GIVEN ENTRIES section start

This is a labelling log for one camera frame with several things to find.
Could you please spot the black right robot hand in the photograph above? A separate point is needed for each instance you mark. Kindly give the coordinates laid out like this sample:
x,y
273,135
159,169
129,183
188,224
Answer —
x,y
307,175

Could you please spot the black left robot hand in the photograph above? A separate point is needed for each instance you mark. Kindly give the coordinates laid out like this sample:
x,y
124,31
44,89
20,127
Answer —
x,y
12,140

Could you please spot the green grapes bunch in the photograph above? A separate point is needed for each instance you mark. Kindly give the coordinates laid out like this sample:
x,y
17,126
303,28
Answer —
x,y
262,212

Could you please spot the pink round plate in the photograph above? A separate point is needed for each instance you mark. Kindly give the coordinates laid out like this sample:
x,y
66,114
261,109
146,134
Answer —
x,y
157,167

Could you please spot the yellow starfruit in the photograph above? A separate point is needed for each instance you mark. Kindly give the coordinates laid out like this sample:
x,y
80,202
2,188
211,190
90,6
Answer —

GIVEN ENTRIES section end

§ **WHAT IS REQUIRED**: Determine how many lines of the entries contain the string "sample", and reply with nothing but the number.

§ **YOUR RESPONSE**: 5